The study was conducted by an international collaboration of researchers

Mar 2, 2012 19:21 GMT  ·  By
Plasma from a neighboring star gets pulled into the orbit of a neutron star, where it slams into the stellar surface, creating thermonuclear explosions
   Plasma from a neighboring star gets pulled into the orbit of a neutron star, where it slams into the stellar surface, creating thermonuclear explosions

Astronomers from the Massachusetts Institute of Technology, the McGill University, the University of Amsterdam and the University of Minnesota say that they were recently able to detect all the phases of thermonuclear burning processes taking place on the surface of a neutron star.

The object, commonly referred to as a “model burster,” is located relatively close-by, inside the globular star cluster called Terzan 5. This formation is located near the center of the Milky Way.

Model bursters are very “private” stars, in the sense that none was discovered until now. What its name signifies is the fact that it exploded exactly when and how computer models predicted.

The data necessary for this mission were collected by the NASA Rossi X-ray Timing Explorer (RXTE) satellite in X-ray wavelengths, and analyzed by the international team under the supervision of MIT Kavli Institute for Astrophysics and Space Research postdoctoral researcher, Manual Linares.

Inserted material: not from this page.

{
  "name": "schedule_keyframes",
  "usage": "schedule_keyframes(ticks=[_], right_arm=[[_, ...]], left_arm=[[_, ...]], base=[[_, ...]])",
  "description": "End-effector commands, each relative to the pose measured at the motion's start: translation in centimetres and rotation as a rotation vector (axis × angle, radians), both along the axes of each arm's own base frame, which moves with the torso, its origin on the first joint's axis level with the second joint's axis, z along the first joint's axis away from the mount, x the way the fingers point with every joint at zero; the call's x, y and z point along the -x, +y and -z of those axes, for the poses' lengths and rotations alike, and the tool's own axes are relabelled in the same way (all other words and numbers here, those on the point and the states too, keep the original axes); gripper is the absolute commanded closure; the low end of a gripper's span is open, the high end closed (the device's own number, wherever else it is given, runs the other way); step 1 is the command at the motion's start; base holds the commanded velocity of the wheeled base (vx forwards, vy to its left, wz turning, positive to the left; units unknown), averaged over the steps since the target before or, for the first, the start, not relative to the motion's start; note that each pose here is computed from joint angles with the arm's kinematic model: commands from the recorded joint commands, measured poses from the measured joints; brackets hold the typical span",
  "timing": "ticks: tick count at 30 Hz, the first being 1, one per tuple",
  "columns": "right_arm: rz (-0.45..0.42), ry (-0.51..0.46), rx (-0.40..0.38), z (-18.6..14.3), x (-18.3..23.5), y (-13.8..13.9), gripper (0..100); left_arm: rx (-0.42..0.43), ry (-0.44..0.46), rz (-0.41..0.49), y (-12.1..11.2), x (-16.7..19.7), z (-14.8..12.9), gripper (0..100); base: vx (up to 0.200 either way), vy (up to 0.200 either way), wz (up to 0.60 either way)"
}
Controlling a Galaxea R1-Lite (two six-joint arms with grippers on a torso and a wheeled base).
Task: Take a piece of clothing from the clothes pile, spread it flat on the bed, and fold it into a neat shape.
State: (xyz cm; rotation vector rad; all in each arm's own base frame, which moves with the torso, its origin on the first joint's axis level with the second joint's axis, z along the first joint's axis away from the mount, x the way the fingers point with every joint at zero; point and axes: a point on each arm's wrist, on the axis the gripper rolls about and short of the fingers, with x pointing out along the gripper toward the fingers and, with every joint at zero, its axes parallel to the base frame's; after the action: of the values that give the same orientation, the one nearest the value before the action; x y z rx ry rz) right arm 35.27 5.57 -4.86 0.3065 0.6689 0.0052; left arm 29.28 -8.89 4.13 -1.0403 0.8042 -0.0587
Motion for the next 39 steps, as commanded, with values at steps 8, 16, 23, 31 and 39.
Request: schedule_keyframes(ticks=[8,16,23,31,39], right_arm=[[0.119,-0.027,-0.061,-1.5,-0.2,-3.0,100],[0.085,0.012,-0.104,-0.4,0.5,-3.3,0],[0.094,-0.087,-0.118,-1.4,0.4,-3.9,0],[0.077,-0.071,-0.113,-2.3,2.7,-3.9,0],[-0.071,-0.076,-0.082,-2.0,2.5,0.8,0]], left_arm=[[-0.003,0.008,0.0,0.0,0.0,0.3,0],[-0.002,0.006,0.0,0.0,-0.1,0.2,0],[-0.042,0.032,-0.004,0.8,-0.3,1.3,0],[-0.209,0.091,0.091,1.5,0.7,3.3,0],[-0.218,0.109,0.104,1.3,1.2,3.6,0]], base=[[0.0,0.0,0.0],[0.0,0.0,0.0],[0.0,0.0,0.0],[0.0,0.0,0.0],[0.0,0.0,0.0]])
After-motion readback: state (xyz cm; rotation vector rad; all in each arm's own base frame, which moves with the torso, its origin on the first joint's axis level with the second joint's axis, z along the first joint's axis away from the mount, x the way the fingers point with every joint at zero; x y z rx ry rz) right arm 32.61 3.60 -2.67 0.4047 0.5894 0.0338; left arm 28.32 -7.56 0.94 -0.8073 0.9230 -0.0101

In addition to discovering the object itself, the new research also proposes a potential explanation for the fact that astronomers were unable to detect such a neutron star before. Details of the work will appear in the March 20 issue of the esteemed Astrophysical Journal.

“These [neutron stars] are extreme laboratories. We can study fundamental physics by looking at what happens on and around the surface of neutron stars,” Linares explains. Physicists oftentimes use these stars to study ultradense matter.

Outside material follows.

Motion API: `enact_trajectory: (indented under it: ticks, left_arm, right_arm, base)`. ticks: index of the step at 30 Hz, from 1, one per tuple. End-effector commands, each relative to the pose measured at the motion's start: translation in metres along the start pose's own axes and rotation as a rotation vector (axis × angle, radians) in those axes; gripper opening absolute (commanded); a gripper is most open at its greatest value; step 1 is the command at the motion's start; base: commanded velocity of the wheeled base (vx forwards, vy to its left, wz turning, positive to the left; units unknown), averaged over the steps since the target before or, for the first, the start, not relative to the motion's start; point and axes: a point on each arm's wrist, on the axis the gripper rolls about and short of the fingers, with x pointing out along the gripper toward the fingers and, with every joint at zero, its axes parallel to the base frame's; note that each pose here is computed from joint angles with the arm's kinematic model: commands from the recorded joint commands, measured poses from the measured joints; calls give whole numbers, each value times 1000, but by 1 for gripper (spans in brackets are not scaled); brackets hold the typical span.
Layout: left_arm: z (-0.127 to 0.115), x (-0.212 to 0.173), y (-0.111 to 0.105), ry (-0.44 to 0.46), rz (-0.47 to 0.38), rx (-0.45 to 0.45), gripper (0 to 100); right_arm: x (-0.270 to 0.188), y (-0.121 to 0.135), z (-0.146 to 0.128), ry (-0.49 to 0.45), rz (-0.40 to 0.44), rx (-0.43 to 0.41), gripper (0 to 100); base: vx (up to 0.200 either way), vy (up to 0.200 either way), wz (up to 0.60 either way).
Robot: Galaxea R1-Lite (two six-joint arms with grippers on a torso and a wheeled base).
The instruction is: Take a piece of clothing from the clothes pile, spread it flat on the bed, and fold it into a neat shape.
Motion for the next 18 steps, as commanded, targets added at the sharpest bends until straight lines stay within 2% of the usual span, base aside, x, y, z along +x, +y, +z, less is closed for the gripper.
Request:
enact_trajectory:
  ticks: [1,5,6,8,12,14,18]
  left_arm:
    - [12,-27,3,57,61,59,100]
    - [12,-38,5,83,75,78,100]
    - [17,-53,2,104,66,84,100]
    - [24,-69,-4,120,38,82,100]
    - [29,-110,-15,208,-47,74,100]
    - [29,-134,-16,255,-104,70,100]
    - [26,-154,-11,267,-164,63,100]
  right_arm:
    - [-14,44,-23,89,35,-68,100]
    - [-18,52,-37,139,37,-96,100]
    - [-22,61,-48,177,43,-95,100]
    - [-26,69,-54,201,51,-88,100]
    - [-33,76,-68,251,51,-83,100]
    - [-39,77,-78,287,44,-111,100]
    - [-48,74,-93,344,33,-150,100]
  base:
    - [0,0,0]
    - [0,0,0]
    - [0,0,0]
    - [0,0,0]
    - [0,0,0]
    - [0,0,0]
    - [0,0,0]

Neutron stars are produced from the collapse of massive stars that are of insufficient mass to produce a black hole. They are therefore the densest objects that we can study. A single tablespoon of matter from the surface of such an object is estimated to weigh in excess of 100 trillion tons.

Usually, neutron stars pack the mass of our Sun inside an object just 20 miles (32 kilometers) across.

The RXTE observations revealed that it is indeed possible for a neutron star to accrete matter from a companion star in a manner that enables it to sustain nuclear fusion reactions evenly throughout its surface. Previously, this was not demonstrated with direct observations.

X-ray data from the NASA telescope revealed that the star in Terzan 5 was siphoning matter from its companion, and experiencing varied effects. Mostly, small thermonuclear blasts occurred at its surface.

The frequency of such explosions depends on the rate at which the star accretes mass, but also on how far it's spinning. When the rotation-speed-to-accretion-rate reaches a certain proportion, matter flows in sufficient quantities to enable uniform nuclear reactions all over the neutron star's surface.

“We saw exactly the evolution that theory predicts, for the first time. But the question is, why didn’t we see that before?” MIT physics professor and research team member Deepto Chakrabarty explains.

One possible explanation the team thought of is that the neutron star in the Terzan 5 binary system is spinning very slowly, at a rate of just 11 rotations per second. Usually, these objects spin between 200 and 600 times per second, sometimes even twice that rate.

“That’s something that we need to look into. And now models will have to incorporate rotation, and will have to explain exactly how that physics works,” Linares explains.